Gran seemed to have filled the ensuing pages with a moralising mini-sermon on the evils of war, so I put the journals back in the trunk again, to read on my return.
I spent a week in Devon, looking after a cottage for one of my regular clients, along with two budgerigars called Marilyn and Monroe, Yoda the Yorkshire terrier and six nameless hens.
It was very soothing and allowed me the space to get a lot of things straight in my mind — and also to make one large and potentially life-changing decision — before coming back home braced and ready to sort out Gran’s house, which belonged to a church charity. They were pressing me to clear it out and hand back the keys, so I expect they had a huge waiting list of homeless and desperate clergy widows.
I had a week before my next Homebodies assignment, which I was sure would be more than adequate. And I was quite right, because I’d almost finished and was starting to look forward to escaping to the remote Highland house-sit which would safely take me over Christmas and into New Year, when it was suddenly cancelled.

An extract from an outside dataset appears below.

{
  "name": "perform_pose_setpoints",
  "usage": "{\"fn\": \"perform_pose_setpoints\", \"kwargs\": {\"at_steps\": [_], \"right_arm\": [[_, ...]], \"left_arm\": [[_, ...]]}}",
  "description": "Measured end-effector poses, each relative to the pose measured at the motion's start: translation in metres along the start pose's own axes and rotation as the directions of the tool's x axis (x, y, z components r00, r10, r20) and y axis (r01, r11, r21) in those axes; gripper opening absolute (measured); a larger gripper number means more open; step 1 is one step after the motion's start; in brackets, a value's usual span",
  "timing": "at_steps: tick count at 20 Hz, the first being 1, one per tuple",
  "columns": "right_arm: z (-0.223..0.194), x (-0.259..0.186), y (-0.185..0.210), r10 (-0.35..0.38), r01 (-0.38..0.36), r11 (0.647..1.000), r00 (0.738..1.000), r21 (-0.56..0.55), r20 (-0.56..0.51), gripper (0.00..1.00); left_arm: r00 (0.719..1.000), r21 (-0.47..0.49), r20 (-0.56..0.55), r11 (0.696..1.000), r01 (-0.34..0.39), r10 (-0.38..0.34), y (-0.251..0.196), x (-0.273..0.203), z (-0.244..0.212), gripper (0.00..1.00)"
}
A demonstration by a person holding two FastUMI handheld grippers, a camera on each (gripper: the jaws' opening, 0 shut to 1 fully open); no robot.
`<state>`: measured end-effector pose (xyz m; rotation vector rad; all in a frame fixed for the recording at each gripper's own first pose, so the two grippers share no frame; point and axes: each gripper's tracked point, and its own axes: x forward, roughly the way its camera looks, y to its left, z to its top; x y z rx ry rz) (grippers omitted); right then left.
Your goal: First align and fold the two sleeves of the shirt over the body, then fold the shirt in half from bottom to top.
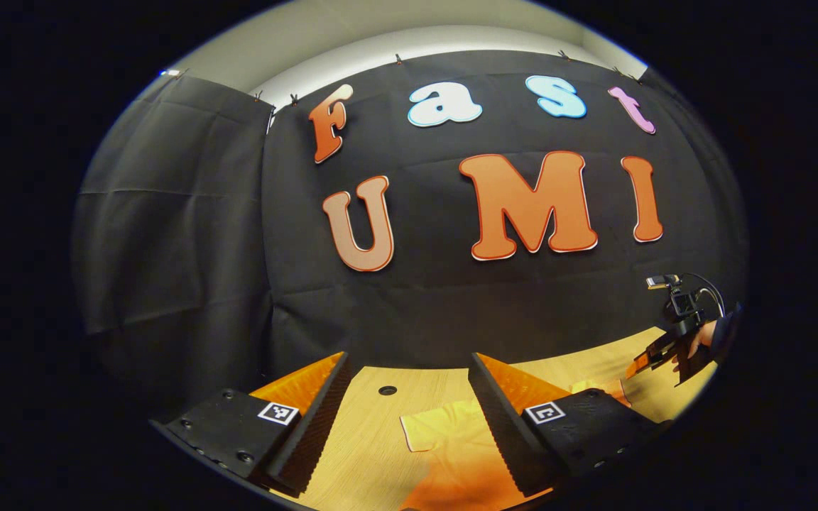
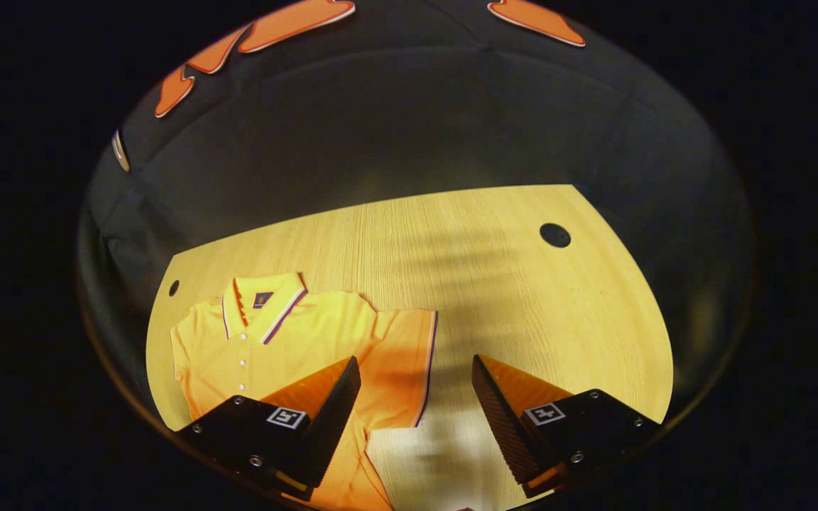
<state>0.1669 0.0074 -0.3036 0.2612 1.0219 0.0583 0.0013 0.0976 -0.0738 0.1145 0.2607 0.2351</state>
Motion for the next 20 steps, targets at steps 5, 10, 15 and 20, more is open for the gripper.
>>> {"fn": "perform_pose_setpoints", "kwargs": {"at_steps": [5,10,15,20], "right_arm": [[-0.019,0.034,-0.001,0.019,-0.020,1.000,0.985,-0.003,-0.172,0.90],[-0.034,0.056,-0.002,0.019,-0.005,0.999,0.956,0.047,-0.293,0.85],[-0.049,0.064,-0.004,-0.056,0.046,0.998,0.924,-0.035,-0.379,0.69],[-0.046,0.066,0.009,-0.107,0.067,0.990,0.932,-0.126,-0.347,0.22]], "left_arm": [[0.999,0.019,-0.038,1.000,-0.015,0.016,-0.003,0.005,-0.006,1.00],[0.998,0.031,-0.059,0.999,-0.018,0.020,-0.010,0.010,-0.009,0.99],[0.996,0.031,-0.085,0.999,-0.017,0.020,-0.016,0.015,-0.015,1.00],[0.994,0.007,-0.109,1.000,-0.014,0.014,-0.021,0.021,-0.023,1.00]]}}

Ellen, the old schoolfriend (or so she calls herself — Laura and I remember things a little differently) who runs the Homebodies agency, tried to persuade me to cook for a Christmas house-party instead, but she did it with little hope.
‘I don’t know why she even bothered asking,’ I said to Laura, who had popped in to help me sort out the last of Gran’s belongings. Well, I say help, but since she was heavily pregnant with her fourth baby she was mostly making tea and talking a lot. She’s blonde, pretty and petite (my exact opposite), and carried the baby in a small, neat bump under a long, clingy tunic top the same shade of blue as her eyes.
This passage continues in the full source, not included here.